O Brasil é, disparado, o maior candidato à medalha de ouro. Como disse em outro post, o time norte-americano treina há apenas duas semanas e é formado por 11 jogadoras de universidades sem muita expressão no basquete da NCAA e uma menina do “high school”, o nosso ensino médio.

Esse ouro me parece barbada. Mas o ouro de Fabiana Beltrame também era e acabou vindo uma prata.

No basquete, ao contrário do que afirmam os que não conhecem o esporte, zebras também acontecem.

Mas estou muito confiante na equipe treinada por Ênio Vecchi. Até porque está reforçada por Iziane Castro, sem dúvida alguma nossa melhor jogadora.

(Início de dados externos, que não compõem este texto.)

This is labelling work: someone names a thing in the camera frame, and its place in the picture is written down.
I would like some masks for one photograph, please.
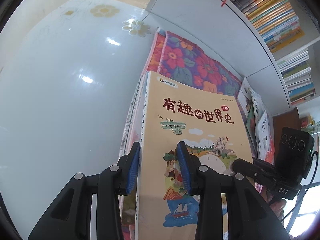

Iziane não participou da conquista do título do Pré-Olímpico das Américas, que valeu ao nosso selecionado uma vaga para os Jogos Olímpicos de Londres. Na época, participava das finais da WNBA, quando seu Atlanta Dream foi batido pelo Minnesota Lynx.

Agora com ela, nosso time ganha importante opção ofensiva. Espero que Izy (como ela é chamada pelas companheiras), tenha também comprometimento defensivo.

Como se sabe, Iziane não gosta muito de defender. E defesa é a marca registrada desse novo time brasileiro.